The glass door was open just a crack, enough to keep any curious nocturnal visitors from investigating too far. Alfred plodded down the familiar steps from his back door, another lovely day, he thought as he ducked under the low branch of an apple tree and let the fresh air into the sheltered suntrap of the 8x6ft greenhouse. He loved this time of year, the flourishing garden was rich with lush vegetation and blackbird song. A single ant trekked over the soil clumps conquering its very own mountainous terrain. ‘Where are you off to?’ Alfred mumbled aloud to himself as he pottered about amongst the torn seed packets and fuzzy ended twine off-cuts.

Each day the sun reliably moved across the sky slowly baking the ingredients of the greenhouse, tracked in time by the stone sundial. As the moon began the night-shift darkness draped a cool blanket over the garden. Alfred gave an attentive thought to his seeds as he turned out his bedside lamp and pulled the covers over his shoulders, purposefully tucking his feet under the edges to keep away the drafts and bad dreams.

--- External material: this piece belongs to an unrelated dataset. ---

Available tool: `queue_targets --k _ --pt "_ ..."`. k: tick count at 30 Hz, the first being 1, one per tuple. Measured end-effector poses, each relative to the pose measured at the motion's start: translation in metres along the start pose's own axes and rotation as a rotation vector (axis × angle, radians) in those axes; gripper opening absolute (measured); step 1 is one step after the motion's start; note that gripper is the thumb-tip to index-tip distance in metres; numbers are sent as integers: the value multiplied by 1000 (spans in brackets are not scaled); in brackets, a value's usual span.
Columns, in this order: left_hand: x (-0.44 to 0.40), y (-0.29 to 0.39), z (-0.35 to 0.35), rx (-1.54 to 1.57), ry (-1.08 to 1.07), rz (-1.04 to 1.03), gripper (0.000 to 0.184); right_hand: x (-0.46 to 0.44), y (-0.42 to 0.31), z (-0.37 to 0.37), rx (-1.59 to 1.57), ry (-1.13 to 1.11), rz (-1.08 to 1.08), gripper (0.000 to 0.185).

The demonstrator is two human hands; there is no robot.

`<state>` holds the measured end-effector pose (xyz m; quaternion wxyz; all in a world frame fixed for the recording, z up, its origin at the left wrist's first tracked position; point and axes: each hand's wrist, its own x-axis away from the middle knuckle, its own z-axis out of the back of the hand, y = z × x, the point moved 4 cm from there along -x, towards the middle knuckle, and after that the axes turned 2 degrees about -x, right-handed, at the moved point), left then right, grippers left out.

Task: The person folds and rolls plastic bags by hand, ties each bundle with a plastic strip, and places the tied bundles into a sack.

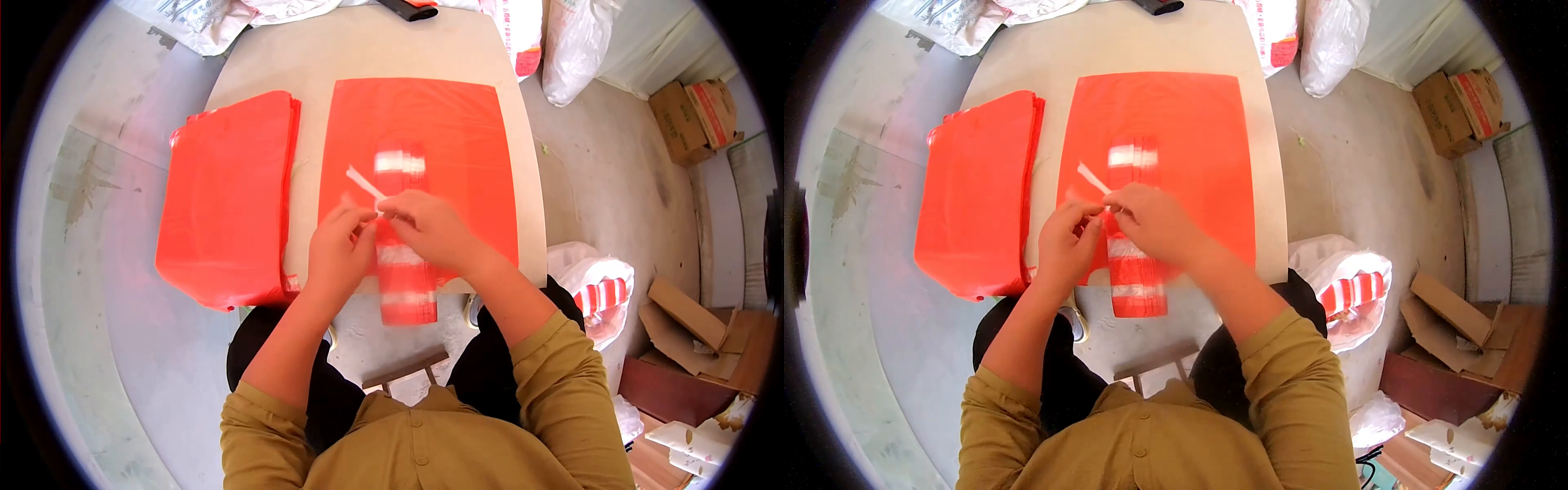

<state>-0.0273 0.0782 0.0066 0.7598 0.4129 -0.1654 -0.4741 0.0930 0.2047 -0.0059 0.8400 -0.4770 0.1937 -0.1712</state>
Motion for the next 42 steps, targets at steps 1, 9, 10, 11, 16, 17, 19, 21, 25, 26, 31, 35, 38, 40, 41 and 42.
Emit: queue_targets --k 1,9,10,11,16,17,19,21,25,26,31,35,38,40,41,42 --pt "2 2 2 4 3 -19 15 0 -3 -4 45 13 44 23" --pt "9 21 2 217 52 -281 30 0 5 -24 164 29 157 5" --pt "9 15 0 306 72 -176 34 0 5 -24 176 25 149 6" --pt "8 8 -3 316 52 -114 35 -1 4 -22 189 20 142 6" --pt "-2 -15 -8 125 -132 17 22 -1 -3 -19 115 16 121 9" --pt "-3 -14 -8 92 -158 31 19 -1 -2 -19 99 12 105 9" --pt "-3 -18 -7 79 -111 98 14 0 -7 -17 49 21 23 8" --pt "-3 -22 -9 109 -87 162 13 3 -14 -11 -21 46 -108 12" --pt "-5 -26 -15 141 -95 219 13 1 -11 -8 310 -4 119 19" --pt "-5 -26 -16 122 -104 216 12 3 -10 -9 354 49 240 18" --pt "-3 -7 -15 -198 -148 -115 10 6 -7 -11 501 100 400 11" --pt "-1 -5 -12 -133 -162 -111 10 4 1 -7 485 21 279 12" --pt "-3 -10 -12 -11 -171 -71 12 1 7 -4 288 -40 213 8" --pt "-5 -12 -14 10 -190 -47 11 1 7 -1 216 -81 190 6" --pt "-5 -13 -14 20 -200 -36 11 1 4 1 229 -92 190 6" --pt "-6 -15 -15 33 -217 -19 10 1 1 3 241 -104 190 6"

Outside in the dark the Marigold soldiers stood watchfully to attention marking the first line of defence. Brave and dutiful in their dirty trenches, the prettiest yellow-orange cannon fodder ready to sacrificially fall on their swords, defending the precious gold of the seedlings yet to be born. If you listen carefully in the darkness, you can hear their mantra, ‘Take us first, take us first’ they chant, luring and intercepting the greedy slime bullets and their sticky glistening trails of destruction.

Green slatted benches line the glass walls each laden with compost-filled seed trays, quietly incubating and infusing their treasure with vital nutrients to harness life. Deep inside these plastic rectangles (2-3cm deep to be precise) stirrings are happening - microscopic rustlings of moist bark against recycled earth. The nut-cracking split of a seed husk makes way for the tiniest nude shoot to wiggle towards the light. Delicate root networks anchor under the surface creating leverage for bright green arched backs to break through the crust, testing the air before a spring-loaded stretch sees the full inch height of a new seedling in all its bendy tenderness.

For so long Tommy lay engulfed in sleepy silence in the damp dark, serenaded on occasion by the low murmurings of a man’s voice, a soothing whisper of encouragement in soft gentle melody. He longed to stay hidden from view in the compact cuddle of his underground bed. But a deep yearning brewed inside. A force transcending soil and water was dragging him upwards against gravity, mother nature magnetising him towards the bright warmth above. He felt an innate elemental rising towards the beginning of something wonderful and inexplicable.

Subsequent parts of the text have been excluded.